Machine learning for the regulation strategy and mechanism of the integrated growth of carbon nanotube arrays
Abstract
Carbon nanotube (CNT) arrays are an attractive material, and achieving their low-cost and controllable growth is a difficult task. In this study, a strategy for the integrated growth of CNT arrays is proposed to control the deep fusion of catalyst preparation and CNT growth with full parameters.

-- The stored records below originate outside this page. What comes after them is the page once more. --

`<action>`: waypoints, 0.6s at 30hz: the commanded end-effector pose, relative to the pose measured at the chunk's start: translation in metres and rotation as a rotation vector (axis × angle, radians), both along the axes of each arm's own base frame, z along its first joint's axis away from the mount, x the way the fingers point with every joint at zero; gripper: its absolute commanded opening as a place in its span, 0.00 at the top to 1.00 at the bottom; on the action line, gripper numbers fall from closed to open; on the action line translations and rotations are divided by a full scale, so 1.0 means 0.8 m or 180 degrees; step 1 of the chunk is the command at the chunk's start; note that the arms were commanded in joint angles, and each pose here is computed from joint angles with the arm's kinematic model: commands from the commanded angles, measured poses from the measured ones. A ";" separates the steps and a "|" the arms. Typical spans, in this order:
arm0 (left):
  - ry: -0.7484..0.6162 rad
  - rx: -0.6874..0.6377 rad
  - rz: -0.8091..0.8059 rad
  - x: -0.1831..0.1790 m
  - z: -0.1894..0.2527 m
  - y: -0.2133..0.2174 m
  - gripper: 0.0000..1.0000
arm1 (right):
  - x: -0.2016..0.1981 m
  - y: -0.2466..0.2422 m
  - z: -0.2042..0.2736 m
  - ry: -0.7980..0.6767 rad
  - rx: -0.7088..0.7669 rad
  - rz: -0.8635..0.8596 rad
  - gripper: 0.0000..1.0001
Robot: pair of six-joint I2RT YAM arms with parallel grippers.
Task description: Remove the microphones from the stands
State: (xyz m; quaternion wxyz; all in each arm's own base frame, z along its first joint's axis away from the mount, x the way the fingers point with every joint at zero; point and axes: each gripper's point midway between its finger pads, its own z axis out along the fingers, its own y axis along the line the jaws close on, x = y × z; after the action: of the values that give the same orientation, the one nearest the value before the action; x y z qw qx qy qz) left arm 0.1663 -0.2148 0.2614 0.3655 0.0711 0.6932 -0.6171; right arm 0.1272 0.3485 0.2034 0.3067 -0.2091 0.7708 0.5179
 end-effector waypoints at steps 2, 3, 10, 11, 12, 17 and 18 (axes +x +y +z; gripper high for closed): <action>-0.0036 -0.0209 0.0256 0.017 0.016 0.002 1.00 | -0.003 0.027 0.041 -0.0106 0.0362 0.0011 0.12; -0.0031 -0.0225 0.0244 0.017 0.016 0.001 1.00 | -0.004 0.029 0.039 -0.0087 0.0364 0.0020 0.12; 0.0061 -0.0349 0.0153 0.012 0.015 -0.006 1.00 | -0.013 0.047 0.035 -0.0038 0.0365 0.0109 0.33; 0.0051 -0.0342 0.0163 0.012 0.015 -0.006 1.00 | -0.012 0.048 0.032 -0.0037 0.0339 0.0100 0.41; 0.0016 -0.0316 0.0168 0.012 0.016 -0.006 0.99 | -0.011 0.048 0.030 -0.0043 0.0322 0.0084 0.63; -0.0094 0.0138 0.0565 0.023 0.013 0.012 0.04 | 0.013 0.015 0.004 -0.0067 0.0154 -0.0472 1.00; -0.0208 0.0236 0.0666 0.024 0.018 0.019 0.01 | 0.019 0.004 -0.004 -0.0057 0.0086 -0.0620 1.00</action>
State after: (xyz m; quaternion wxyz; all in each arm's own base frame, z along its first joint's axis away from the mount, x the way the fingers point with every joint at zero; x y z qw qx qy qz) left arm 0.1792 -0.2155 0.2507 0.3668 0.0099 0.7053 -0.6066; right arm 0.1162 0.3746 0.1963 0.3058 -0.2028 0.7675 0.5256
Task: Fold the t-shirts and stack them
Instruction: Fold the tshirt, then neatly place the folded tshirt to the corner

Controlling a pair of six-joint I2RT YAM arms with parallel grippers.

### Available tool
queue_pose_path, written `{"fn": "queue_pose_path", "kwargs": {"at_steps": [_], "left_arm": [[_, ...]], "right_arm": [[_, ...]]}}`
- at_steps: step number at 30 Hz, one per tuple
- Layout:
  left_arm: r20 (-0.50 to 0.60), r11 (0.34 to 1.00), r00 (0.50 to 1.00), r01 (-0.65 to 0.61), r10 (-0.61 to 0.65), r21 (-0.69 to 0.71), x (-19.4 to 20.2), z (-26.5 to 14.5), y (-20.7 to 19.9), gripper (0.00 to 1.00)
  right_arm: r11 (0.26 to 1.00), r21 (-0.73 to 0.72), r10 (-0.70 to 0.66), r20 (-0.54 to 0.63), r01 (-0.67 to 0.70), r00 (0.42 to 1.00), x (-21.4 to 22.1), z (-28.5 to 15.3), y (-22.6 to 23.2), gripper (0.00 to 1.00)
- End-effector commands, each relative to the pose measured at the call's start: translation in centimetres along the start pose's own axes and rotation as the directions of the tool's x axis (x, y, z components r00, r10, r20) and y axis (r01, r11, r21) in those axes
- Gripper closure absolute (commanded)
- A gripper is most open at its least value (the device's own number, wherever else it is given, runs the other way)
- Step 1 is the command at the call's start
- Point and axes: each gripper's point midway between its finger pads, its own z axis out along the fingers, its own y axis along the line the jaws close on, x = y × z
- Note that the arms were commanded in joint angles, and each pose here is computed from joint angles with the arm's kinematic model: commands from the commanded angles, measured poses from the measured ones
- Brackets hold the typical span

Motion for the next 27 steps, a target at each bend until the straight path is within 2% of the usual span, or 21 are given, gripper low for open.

The experimental results of more than ten kinds of combinations controlling the reaction process from three aspects of substrate roughness, infiltration time and preheating temperature are described in detail. The proposed multi-objective full-parameter particle swarm optimization algorithm is used for adaptive iteration, and a multi-factor optimal CNT diameter and dispersion mathematical model is established. The error between the experimental diameter of the CNT arrays and the calculated value of the optimal mathematical model is 5.8%. Finally, inspired by plants growing towards the sun, the reaction-energy (entropy) growth mechanism is proposed, which provides a basis for the synergistic regulation of reaction and energy. The integrated growth of the CNT arrays provides an important reference for accurate, energy-saving and efficient prediction and regulation of the morphology and performance of the CNT arrays. Meanwhile, it also has great potential application value in electronic devices (such as carbon-based chips).